Copy out all lines in the data below containing the string "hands".

- Provided data -
-----

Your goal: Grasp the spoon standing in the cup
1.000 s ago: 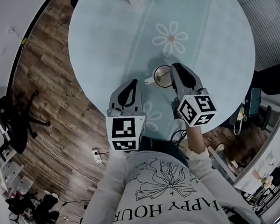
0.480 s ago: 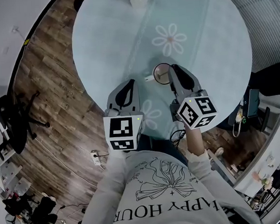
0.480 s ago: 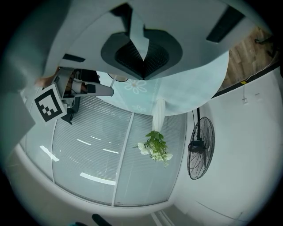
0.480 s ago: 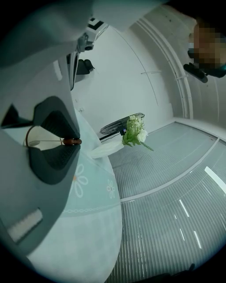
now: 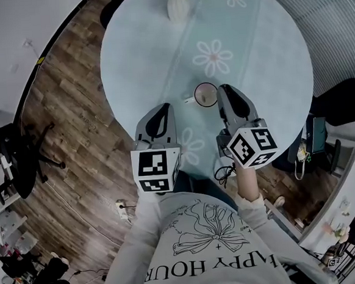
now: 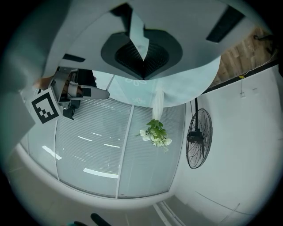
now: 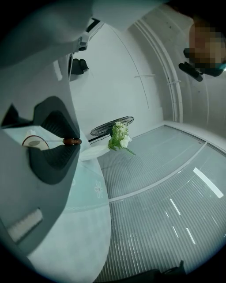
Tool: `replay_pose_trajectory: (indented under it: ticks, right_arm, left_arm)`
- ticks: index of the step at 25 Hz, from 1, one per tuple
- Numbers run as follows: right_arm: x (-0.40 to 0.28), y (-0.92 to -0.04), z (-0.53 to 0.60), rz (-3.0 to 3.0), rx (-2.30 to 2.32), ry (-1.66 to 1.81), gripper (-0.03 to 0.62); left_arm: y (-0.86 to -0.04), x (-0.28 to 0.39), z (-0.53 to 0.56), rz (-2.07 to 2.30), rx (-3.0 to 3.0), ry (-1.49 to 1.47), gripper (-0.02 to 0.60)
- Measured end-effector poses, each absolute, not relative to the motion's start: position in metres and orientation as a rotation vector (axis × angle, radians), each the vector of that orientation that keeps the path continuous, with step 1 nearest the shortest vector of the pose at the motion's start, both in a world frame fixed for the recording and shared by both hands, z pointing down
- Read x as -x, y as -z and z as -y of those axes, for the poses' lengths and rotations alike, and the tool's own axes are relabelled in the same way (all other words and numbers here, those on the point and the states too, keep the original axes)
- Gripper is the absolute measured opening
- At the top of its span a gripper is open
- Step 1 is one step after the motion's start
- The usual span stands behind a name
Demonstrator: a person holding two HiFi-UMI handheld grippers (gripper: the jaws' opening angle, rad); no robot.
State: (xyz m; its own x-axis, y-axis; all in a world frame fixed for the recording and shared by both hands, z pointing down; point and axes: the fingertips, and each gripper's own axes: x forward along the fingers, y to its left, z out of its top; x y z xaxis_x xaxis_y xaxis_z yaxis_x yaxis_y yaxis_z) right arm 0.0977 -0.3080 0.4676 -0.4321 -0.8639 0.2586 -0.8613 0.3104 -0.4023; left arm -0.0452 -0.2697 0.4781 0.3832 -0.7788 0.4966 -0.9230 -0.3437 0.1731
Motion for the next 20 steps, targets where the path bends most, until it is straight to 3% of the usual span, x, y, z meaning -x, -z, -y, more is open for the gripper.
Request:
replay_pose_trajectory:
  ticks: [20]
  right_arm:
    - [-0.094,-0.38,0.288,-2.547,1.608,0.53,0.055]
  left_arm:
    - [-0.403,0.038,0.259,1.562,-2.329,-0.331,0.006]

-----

- Answer box -
- Measured end-effector poses, each absolute, not relative to the motion's start: position in metres and orientation as a rotation vector (axis × angle, radians), each the vector of that orientation that keeps the path continuous, with step 1 nearest the shortest vector of the pose at the motion's start, both in a world frame fixed for the recording and shared by both hands, z pointing down
State: (xyz m; its own x-axis, y-axis; all in a world frame fixed for the recording and shared by both hands, z pointing down; point and axes: the fingertips, and each gripper's own axes: x forward along the fingers, y to its left, z out of its top; x y z xaxis_x xaxis_y xaxis_z yaxis_x yaxis_y yaxis_z) right arm 0.0977 -0.3080 0.4676 -0.4321 -0.8639 0.2586 -0.8613 0.3104 -0.4023; left arm -0.0452 -0.2697 0.4781 0.3832 -0.7788 0.4966 -0.9230 -0.3437 0.1731

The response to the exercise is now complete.